Name: David Falconer
Given Name: David
Birth: in Caithness, Scotland
Death: in Dartmouth , Nova Scotia
The writings of John Martin in his book The Story of Dartmouth contains the history of these trees.
Change Date: 10 Sep 2010 at 23:09
This property was purchased by David Falconer in 1847 from Thomas Mitchell. It was described as being on the "south side of the road leading to Truro in continuation of Ochterloney Street, commencing 371 feet from East Street"(now Victoria Road). It extended to the foot of Maple Street. The property contained houses, buildings, distillery, foundry and finishing shops. The price was 1,300 pounds.
David Falconer also owned the area around Lyle Street as far as Wyse Road. Faulkner Street was cut through this property and is probably an example of misnaming. The land jutting out from the shoreline at the foot of Lyle Street was long known as Black Point or Falconer's Point. It was long used as a shipping pier.

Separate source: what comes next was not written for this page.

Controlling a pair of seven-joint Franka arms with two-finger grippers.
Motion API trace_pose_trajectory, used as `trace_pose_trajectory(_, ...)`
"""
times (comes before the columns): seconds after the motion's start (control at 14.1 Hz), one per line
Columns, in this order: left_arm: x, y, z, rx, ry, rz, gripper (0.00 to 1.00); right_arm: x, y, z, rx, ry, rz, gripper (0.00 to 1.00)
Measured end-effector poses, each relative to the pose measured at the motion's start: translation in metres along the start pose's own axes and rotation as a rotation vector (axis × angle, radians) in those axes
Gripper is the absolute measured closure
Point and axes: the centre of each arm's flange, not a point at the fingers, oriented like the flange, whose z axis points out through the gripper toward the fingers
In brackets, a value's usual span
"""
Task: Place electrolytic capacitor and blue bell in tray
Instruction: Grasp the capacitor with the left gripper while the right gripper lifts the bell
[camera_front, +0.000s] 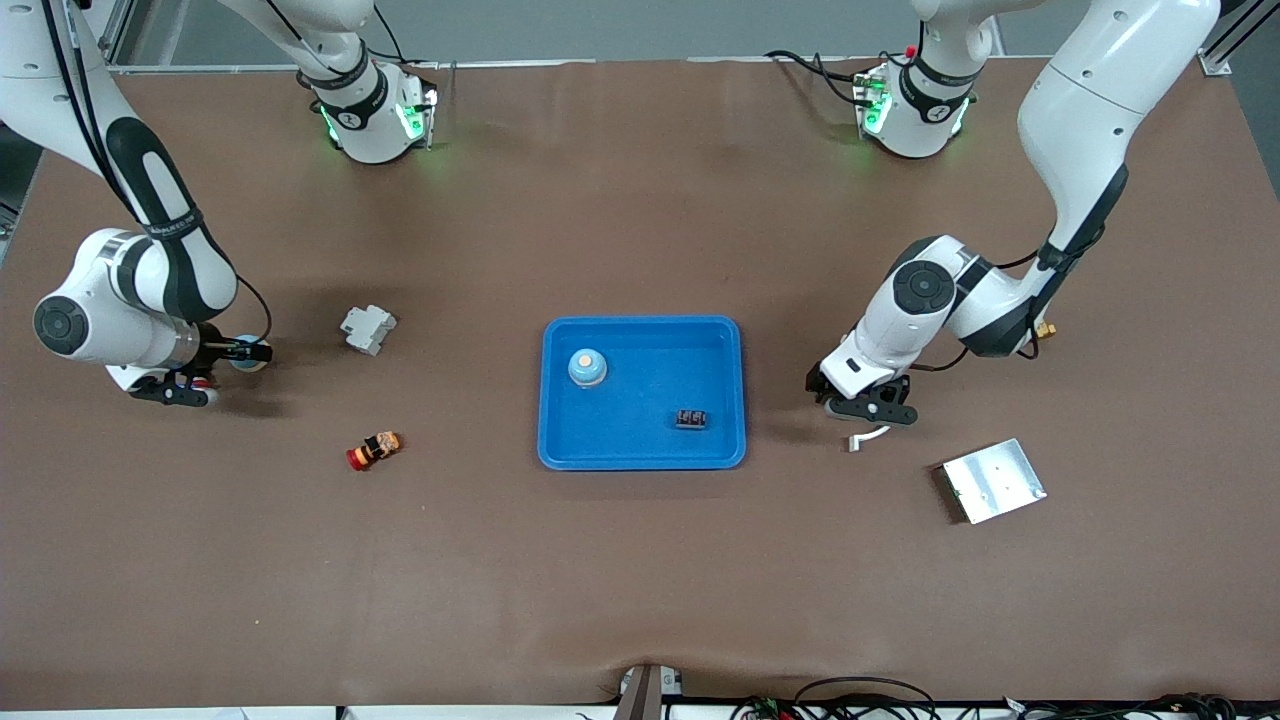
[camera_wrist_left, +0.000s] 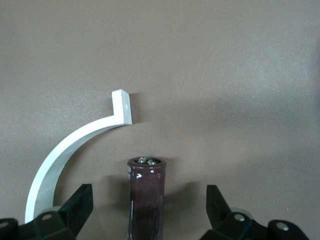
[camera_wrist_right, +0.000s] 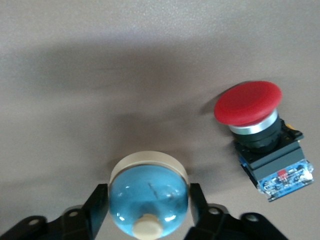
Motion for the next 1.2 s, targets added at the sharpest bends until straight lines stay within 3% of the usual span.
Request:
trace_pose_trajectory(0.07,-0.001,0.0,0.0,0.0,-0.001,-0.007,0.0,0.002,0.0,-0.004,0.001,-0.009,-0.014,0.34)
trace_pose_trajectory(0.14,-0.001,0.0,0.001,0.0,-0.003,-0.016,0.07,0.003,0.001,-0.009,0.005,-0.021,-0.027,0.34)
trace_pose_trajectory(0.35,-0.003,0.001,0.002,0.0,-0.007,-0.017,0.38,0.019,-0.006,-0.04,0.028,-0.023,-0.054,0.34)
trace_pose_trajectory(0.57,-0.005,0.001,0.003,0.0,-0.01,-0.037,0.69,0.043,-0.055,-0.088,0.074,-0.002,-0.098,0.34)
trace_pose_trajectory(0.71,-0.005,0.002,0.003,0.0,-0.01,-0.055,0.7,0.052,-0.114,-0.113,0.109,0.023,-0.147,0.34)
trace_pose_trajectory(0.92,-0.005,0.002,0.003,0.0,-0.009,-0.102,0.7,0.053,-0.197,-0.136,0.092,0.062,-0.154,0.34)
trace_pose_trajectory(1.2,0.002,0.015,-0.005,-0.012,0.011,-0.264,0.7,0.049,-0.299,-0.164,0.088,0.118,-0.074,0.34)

David Falconer built his mansion on the present school property. Behind the fence fronting the residence were beautiful flowers and shrubbery, while on the lower level vegetable gardens and fruit trees flourished. In shade trees near the house, plumaged pheasants roosted amid the branches which were covered with protective netting. The only remainder of this once attractive and colourful estate is the exotic copper-beech tree still standing to the east of the school. This tree and one other copper-beech tree was heavily damaged during Hurricane Juan in September 2003.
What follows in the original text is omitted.